To prove citizenship and good conduct, the prospective shooter must report for his test with a driver's license and a voter registration card, and a certificate of good conduct from his local lawmen. He will also need ear and eye protection, and some means of carrying the proper magazines on his person; the set-up will be left to him.
He then moves on to the firing point where he is presented with a disassembled rifle or carbine. Within a prescribed time limit he assembles it and does a function check, and verifies that the sights are set to mechanical zero. He is issued with 50 rounds, which he loads into three magazines-- 10, 20, 20.
He then moves up to the firing line and under command, proceeds to BZO with a magazine of 10 rounds, for 200 meters.
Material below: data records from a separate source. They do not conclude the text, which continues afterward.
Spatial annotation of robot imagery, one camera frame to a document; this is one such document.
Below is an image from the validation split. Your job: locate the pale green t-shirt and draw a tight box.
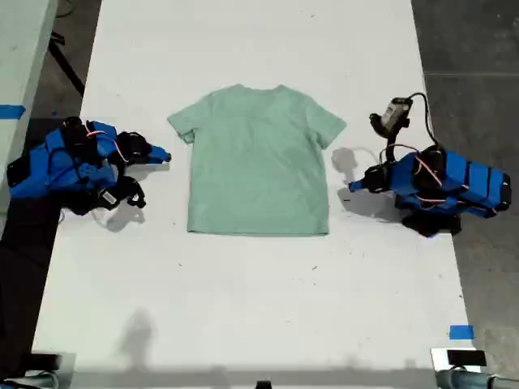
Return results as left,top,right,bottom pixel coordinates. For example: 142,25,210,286
166,83,349,237

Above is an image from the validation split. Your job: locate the black stand leg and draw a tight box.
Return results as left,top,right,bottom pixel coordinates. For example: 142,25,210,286
47,32,86,97

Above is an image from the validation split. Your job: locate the pale side table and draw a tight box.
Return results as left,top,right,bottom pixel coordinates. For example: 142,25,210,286
0,0,58,228

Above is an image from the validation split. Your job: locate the small black box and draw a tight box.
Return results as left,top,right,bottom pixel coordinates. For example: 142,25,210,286
447,350,487,366
28,353,62,372

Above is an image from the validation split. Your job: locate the black camera stalk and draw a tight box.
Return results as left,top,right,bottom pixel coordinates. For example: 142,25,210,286
115,174,143,195
367,113,402,165

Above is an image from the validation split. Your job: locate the black camera cable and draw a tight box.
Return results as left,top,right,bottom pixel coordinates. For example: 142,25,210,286
127,184,148,210
407,92,443,152

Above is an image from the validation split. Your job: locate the black camera box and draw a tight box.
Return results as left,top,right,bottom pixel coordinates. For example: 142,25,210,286
93,186,122,210
383,96,414,130

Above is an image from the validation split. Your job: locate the grey hose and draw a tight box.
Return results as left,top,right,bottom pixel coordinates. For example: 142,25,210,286
435,366,519,389

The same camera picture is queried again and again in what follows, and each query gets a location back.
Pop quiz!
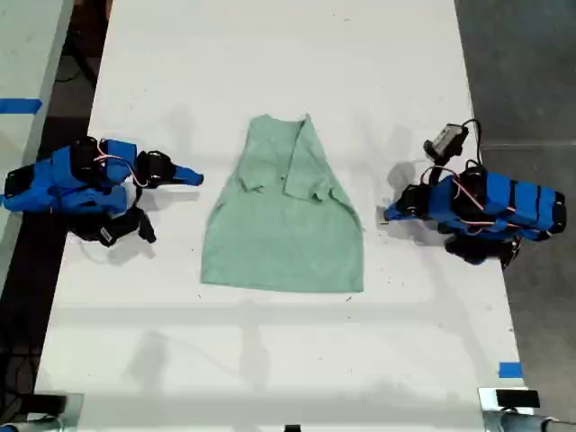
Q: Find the metal table clamp bracket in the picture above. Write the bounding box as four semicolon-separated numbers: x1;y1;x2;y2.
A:
477;386;541;432
26;391;86;432

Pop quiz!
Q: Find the grey gripper camera box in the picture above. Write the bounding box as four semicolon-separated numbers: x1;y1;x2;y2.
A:
423;124;470;161

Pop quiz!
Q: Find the black camera cable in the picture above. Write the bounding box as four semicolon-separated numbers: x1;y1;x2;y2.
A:
459;118;483;168

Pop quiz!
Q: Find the black floor cable bundle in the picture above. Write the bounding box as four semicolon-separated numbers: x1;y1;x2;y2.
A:
0;348;40;424

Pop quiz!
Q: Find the white side table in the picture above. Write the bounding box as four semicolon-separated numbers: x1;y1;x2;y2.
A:
0;0;76;283

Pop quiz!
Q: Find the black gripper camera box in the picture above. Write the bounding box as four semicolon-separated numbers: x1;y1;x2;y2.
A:
96;214;138;248

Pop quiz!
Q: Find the short blue tape piece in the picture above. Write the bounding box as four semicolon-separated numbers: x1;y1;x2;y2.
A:
498;360;525;380

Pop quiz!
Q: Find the pale green T-shirt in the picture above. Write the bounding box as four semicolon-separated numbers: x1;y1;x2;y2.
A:
200;112;365;294

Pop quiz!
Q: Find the black camera stalk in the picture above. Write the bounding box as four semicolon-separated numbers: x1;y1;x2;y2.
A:
429;152;456;186
130;208;158;245

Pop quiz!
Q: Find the grey metal pipe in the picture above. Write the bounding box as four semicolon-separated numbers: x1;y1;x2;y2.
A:
499;411;576;432
0;416;68;432

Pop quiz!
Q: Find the small black box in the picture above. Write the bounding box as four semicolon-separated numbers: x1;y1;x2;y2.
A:
30;394;68;416
495;390;541;409

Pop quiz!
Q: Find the long blue tape strip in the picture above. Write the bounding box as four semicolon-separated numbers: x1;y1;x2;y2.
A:
0;98;44;114

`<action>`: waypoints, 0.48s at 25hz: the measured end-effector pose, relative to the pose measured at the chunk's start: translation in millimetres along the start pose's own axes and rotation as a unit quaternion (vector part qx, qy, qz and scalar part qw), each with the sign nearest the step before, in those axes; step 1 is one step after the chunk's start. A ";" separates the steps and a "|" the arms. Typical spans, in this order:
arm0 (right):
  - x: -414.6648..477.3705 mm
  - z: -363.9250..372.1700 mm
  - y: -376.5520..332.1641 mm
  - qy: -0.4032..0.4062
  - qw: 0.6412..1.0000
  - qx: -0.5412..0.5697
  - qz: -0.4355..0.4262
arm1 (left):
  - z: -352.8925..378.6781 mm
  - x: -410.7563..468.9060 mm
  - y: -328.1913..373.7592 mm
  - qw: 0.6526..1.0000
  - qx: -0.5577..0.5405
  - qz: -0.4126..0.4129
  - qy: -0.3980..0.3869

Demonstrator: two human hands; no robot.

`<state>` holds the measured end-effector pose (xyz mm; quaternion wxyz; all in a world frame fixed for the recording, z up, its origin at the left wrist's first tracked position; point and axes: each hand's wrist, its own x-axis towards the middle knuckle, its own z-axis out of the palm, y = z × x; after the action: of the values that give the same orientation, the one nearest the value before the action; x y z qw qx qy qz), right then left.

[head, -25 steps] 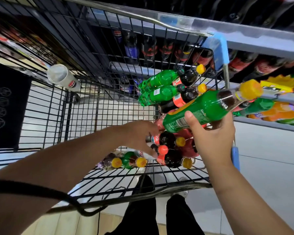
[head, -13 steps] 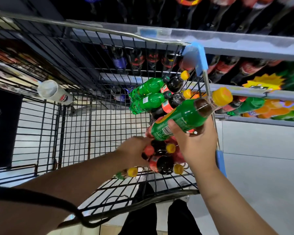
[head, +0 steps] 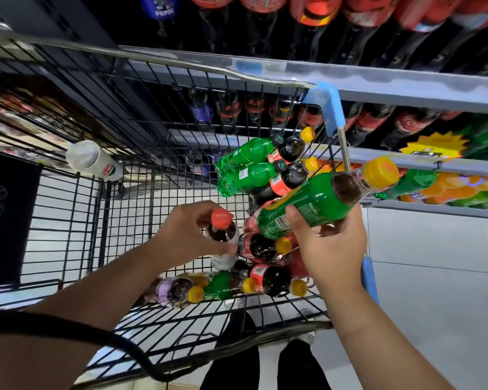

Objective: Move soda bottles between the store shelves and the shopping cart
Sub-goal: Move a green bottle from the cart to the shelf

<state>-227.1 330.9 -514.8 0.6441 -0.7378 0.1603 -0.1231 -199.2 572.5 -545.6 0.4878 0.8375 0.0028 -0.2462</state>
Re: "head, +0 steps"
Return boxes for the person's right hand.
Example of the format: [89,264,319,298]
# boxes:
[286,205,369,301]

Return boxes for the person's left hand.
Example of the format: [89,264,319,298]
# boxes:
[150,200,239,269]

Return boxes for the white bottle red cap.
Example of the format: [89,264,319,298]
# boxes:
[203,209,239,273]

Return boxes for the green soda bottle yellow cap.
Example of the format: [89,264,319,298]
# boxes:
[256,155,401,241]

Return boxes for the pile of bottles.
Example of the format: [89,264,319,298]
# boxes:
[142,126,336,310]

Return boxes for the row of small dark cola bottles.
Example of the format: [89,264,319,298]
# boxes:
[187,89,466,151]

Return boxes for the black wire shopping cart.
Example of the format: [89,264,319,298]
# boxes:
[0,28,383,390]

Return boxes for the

Range personnel will assist only by spotting the groups for him. If he can BZO in fewer than 10 rounds, he keeps those rounds and loads them into the remaining two magazines.
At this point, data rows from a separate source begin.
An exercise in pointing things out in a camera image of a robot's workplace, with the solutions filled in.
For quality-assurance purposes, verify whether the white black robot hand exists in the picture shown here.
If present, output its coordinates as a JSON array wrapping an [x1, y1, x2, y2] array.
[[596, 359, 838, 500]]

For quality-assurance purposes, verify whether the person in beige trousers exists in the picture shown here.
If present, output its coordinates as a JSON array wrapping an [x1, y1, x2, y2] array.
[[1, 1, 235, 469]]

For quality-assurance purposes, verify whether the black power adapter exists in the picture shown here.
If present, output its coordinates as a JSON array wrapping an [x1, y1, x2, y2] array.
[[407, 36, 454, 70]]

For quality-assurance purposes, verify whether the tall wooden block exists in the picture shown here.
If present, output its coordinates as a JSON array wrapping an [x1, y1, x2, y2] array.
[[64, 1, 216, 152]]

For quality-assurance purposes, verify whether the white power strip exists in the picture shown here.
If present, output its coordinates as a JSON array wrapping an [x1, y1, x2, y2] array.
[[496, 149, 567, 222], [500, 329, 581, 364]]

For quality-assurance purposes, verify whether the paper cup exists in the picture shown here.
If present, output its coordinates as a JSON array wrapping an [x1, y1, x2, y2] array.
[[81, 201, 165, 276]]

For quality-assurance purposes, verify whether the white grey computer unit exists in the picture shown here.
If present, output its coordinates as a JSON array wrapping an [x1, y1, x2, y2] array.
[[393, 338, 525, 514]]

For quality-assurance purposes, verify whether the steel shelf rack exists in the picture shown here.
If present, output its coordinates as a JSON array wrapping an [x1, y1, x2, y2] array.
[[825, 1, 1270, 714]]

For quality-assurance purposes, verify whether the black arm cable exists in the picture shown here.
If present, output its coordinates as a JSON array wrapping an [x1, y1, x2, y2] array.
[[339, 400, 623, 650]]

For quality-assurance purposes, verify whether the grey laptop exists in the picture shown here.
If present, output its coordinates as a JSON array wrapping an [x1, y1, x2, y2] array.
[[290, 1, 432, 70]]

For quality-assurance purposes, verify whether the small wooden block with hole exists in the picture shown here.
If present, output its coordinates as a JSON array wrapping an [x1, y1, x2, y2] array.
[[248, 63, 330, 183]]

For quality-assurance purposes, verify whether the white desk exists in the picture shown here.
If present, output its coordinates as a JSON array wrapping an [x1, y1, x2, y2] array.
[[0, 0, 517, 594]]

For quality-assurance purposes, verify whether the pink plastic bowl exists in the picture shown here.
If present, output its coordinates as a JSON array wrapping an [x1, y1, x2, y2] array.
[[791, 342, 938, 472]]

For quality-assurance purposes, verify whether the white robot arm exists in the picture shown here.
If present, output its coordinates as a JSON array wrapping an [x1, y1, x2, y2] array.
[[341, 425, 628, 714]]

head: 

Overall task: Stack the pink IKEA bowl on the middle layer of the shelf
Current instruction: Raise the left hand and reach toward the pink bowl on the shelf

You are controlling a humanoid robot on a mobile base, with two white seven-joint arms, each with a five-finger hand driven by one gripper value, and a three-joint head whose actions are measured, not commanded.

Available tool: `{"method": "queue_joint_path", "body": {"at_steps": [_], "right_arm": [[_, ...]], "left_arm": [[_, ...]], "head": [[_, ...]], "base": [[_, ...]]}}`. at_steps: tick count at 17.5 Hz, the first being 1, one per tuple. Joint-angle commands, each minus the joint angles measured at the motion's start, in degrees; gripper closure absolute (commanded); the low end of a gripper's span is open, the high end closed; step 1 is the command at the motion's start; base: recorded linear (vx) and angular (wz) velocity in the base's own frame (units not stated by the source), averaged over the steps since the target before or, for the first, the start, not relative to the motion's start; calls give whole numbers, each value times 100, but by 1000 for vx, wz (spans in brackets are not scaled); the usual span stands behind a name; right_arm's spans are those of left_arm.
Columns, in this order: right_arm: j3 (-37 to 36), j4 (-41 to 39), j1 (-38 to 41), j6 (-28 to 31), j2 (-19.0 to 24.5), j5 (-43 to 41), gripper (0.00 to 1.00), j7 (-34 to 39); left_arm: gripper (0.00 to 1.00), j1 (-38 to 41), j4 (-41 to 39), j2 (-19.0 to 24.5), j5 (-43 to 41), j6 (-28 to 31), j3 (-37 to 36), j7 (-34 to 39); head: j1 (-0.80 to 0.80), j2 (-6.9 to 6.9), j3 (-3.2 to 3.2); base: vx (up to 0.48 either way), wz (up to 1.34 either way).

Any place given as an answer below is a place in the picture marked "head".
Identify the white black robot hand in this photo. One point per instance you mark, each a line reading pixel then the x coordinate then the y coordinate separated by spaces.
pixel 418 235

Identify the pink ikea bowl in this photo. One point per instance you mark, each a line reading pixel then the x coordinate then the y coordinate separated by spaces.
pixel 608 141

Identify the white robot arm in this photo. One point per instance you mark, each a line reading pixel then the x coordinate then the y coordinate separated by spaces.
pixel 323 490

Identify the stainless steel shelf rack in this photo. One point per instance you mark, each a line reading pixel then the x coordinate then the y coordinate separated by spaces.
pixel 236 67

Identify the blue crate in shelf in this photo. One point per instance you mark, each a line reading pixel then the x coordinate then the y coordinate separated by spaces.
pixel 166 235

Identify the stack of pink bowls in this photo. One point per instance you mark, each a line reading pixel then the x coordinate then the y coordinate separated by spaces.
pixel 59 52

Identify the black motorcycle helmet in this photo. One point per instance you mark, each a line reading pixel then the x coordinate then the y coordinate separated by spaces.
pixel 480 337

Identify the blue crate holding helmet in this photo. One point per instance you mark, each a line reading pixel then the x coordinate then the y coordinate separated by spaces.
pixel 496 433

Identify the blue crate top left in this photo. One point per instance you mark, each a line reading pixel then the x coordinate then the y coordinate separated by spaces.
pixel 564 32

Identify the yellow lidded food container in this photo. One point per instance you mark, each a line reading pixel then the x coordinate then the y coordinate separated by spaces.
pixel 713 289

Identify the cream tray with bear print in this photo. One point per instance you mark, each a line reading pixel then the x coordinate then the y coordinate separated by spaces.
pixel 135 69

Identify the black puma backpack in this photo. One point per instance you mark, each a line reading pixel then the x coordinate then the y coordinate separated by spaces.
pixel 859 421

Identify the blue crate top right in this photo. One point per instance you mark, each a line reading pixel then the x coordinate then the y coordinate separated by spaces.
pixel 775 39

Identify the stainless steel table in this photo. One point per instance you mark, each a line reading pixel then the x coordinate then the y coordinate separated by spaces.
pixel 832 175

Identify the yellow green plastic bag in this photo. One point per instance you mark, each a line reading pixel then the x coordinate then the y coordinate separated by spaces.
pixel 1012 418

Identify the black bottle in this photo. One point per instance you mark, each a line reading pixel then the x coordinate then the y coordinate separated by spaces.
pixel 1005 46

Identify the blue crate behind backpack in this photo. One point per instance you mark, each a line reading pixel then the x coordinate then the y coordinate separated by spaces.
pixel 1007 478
He then engages targets at 100, 75, 50 and 25 meters from different positions, under command, and within a time limit. The target remains stationary, the shooter moves forward to the next line or to the target when told to. There is no spotting from the range personnel, and the targets are scored only once, at the end of firing. The shooter will change magazines when required, without command from the range personnel, and will clear malfunctions as needed. Only in the event of bad ammo or a malfunction beyond his control will he notify range personnel, and if warranted will receive an alibi. (Any saved rounds from the BZO can be applied to this stage to help him cover pulled shots or misses.)
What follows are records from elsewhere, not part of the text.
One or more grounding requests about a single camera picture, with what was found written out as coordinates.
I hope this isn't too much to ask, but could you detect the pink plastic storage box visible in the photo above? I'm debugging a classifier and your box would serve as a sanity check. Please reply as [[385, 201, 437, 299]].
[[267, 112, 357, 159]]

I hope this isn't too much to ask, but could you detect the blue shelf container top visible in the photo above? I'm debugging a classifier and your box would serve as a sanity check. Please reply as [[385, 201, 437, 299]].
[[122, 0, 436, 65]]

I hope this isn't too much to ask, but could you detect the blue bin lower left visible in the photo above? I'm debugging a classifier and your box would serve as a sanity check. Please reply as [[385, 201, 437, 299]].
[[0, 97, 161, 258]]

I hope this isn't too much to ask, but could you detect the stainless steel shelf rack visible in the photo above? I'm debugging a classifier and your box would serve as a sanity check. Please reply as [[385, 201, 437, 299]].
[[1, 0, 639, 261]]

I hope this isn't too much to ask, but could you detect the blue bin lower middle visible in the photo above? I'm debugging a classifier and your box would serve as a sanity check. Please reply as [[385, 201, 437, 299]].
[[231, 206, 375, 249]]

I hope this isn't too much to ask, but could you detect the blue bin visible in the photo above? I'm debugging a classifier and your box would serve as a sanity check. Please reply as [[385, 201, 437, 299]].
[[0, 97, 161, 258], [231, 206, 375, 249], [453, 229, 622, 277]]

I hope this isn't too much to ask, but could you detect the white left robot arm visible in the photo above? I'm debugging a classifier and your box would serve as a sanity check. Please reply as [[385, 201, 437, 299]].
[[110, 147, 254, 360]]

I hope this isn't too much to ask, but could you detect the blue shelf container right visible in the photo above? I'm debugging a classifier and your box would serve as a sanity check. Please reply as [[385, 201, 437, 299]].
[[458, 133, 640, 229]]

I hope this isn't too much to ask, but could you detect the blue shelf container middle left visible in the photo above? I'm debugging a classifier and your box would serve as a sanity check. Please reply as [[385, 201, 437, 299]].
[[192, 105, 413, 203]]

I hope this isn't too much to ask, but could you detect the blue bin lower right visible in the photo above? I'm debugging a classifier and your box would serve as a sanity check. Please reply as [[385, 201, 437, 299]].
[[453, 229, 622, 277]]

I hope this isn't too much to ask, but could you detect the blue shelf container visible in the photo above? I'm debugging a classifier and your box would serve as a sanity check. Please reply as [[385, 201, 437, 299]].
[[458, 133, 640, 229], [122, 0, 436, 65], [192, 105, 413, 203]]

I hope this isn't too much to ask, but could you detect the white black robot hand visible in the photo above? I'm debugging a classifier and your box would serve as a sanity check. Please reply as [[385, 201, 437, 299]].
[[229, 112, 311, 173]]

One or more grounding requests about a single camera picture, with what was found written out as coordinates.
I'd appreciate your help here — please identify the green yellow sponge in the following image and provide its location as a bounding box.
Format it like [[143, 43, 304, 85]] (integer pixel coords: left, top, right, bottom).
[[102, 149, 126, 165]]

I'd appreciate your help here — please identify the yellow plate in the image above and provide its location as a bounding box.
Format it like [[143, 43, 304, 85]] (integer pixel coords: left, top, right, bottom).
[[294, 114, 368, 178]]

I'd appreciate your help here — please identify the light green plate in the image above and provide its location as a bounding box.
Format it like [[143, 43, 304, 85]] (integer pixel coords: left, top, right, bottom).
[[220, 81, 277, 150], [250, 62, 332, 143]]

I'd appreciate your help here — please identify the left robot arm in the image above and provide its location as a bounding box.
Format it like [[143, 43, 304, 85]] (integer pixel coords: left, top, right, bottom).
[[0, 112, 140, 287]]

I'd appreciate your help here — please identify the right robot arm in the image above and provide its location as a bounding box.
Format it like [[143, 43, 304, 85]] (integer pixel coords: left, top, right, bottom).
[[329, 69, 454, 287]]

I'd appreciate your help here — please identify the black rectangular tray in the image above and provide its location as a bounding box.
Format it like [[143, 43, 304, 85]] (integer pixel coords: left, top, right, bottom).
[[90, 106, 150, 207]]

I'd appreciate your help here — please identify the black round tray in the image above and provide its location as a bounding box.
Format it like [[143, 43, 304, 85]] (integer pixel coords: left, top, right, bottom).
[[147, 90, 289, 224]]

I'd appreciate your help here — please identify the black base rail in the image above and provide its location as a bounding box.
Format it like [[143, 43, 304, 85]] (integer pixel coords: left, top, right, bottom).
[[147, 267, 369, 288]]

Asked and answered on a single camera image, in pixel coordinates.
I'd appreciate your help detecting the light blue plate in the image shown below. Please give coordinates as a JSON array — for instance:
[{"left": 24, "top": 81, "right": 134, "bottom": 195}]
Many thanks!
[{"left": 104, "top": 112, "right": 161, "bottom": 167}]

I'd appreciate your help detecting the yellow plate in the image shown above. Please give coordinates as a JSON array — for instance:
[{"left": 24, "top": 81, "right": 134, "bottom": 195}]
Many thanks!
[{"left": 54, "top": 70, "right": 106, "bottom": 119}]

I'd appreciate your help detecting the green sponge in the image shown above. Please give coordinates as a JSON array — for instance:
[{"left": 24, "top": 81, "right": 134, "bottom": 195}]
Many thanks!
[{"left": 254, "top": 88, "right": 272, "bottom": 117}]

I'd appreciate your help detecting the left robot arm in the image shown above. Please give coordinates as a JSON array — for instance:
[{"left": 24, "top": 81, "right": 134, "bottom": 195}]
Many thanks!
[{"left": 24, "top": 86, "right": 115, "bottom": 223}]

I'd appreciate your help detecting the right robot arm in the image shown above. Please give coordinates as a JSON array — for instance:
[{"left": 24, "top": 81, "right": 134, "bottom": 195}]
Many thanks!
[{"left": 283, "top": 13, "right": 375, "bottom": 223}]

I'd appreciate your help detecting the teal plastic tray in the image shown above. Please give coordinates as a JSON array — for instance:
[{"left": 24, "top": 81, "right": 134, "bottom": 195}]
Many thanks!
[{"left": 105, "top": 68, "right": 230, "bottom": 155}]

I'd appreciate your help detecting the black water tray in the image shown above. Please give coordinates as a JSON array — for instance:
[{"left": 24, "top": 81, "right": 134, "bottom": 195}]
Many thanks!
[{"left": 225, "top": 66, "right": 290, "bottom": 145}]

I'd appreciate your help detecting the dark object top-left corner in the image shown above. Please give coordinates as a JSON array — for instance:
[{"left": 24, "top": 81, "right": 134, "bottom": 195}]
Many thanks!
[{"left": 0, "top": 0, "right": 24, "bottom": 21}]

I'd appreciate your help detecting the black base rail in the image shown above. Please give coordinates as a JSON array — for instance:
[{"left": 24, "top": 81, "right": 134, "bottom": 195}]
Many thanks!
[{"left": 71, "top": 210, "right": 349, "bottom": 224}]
He then moves off the line, turns in his magazines, and under supervision resets the sights to mechanical zero, disassembles the weapon, and does a quick cleaning of the major parts. He then repeats the process with the pistol, of course without the BZO stage.
This is a pass/fail event. The shooter passes all stages in order to pass the event. Perhaps the only grade beyond "pass" will be an honorable mention for those who shoot exceptionally well. I think this is a good test, and a workable one, to establish that an engaged citizen of good character can take a service weapon, assemble it, zero it, and employ it within some basic parameters, then disassemble it and clean it.
What I need however, are the details on the qualification stages. What target do we use? How many rounds per string at each distance? What positions do we require? What's the time limit? What percentage of hits constitutes a passing score? What constitutes a hit-- anything inside the "vital area" of the target? What should the pistol stage consist of? Again, I want the target to stay put and the shooters to move toward it, to save time on scoring. The whole thing has to be SIMPLE and easily understood. I have my opinions, but I'd like to hear yours.
Send me your ideas!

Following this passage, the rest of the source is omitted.